### [What you have to do]
Would you please repeat exactly the entries below, starting at the line with "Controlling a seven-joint" and ending at the line with "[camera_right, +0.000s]", and nothing outside that range? Leave out the pictures.

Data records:
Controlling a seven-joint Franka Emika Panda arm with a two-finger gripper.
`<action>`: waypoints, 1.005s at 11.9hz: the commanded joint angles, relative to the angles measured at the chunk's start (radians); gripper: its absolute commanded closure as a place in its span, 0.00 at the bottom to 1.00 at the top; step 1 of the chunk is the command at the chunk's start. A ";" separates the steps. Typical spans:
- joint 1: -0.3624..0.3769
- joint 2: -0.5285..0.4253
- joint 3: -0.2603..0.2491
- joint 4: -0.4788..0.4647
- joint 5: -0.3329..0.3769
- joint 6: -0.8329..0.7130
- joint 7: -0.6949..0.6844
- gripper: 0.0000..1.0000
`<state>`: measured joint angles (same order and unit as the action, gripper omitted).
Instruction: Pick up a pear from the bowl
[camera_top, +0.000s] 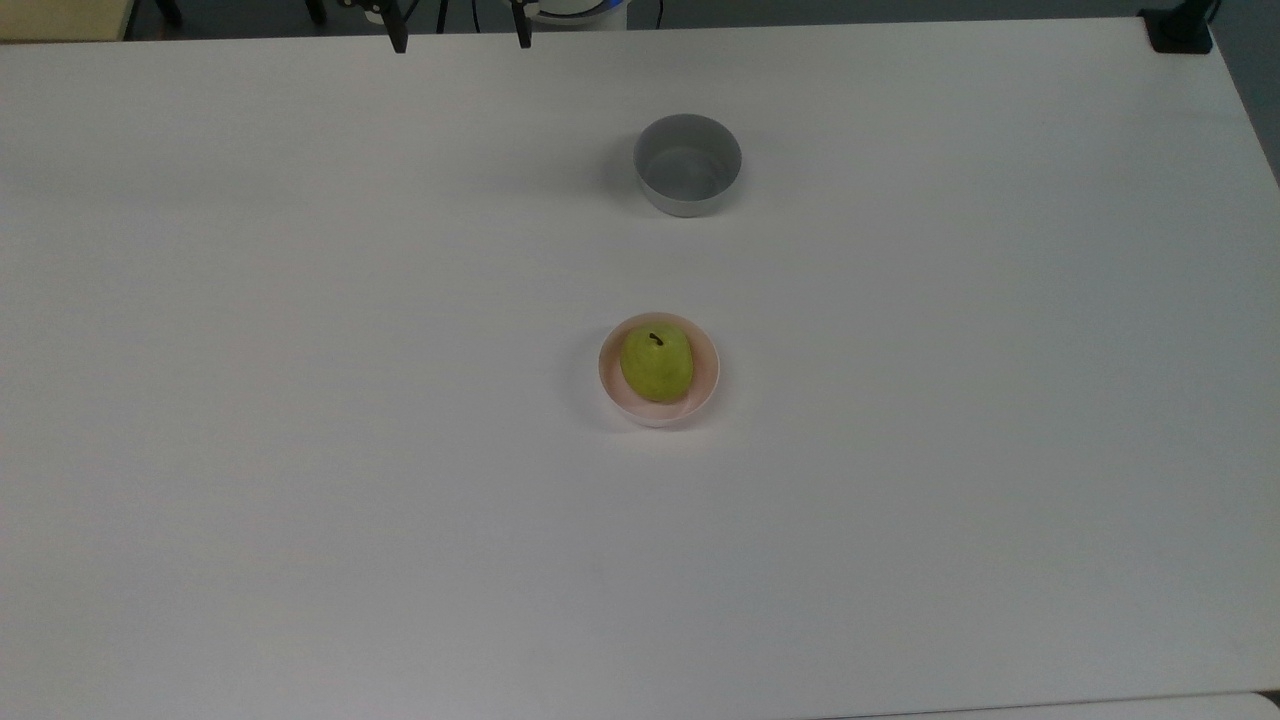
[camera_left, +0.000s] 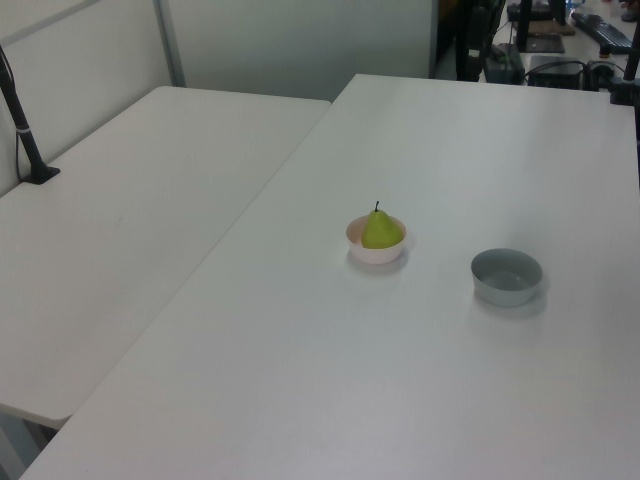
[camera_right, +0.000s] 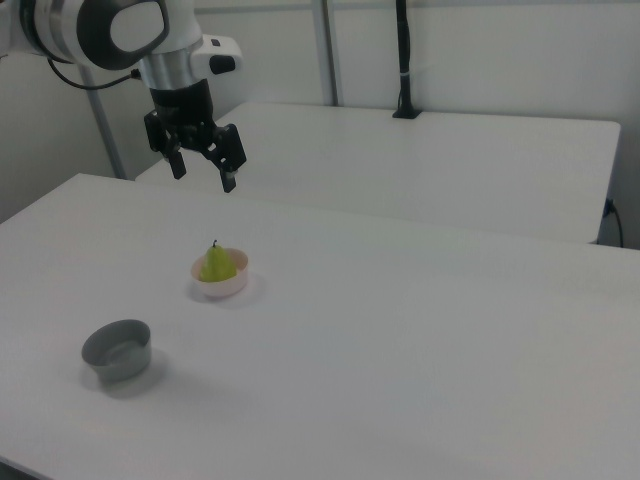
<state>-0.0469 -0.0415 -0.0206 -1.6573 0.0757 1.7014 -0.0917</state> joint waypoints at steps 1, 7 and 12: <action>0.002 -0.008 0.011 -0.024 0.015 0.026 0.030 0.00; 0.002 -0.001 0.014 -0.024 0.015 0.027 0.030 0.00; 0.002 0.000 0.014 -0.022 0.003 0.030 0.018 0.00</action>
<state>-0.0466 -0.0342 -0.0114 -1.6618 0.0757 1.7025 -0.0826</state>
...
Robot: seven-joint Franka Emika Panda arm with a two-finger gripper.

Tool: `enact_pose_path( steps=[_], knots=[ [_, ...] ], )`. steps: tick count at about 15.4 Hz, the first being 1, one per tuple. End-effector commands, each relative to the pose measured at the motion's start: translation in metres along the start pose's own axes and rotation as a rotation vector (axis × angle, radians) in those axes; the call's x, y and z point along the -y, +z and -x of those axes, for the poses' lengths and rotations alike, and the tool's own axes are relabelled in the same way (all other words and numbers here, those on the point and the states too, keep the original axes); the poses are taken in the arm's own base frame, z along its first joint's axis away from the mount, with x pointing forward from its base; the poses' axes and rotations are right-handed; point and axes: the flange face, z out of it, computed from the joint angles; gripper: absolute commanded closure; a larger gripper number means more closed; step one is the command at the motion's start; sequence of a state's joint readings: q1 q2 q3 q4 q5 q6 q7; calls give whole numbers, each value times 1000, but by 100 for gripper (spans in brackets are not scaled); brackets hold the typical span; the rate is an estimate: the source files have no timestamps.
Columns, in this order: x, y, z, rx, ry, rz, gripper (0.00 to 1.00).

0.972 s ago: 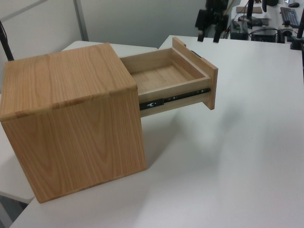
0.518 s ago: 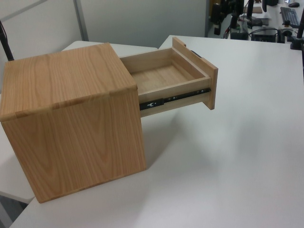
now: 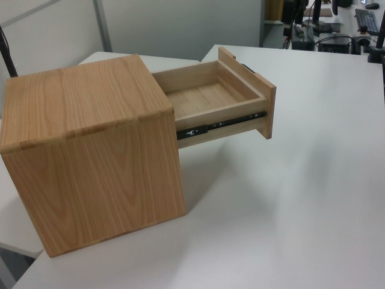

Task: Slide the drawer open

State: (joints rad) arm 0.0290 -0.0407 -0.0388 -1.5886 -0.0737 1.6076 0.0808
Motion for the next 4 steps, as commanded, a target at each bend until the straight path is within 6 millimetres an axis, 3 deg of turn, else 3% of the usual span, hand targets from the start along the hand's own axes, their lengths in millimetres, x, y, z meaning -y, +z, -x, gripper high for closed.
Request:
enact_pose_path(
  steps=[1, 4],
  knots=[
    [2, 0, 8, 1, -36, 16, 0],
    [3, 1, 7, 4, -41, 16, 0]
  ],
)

### [Exercise solution]
Controlling a seven-joint Franka Emika Panda arm with a two-finger gripper.
`<action>`: waypoints, 1.005s at 11.9hz: the commanded joint angles, relative to the angles measured at the chunk's start (radians); gripper: its absolute commanded closure as a place in its span, 0.00 at the bottom to 1.00 at the top; step 1 of the chunk is the command at the chunk's start. A ";" separates the steps. Typical spans:
- joint 1: -0.3624..0.3769
- joint 2: -0.5285..0.4253
- joint 3: -0.2603..0.2491
- joint 4: -0.4788..0.4647
- joint 5: -0.3329..0.3769
- joint 6: -0.8329..0.7130
- joint 7: -0.6949..0.6844
- gripper: 0.0000..1.0000
`<state>`: measured joint angles (same order and unit as the action, gripper omitted).
Instruction: Pick up a pear from the bowl
[camera_top, +0.000s] 
[camera_left, +0.000s] 
[camera_right, +0.000s] 

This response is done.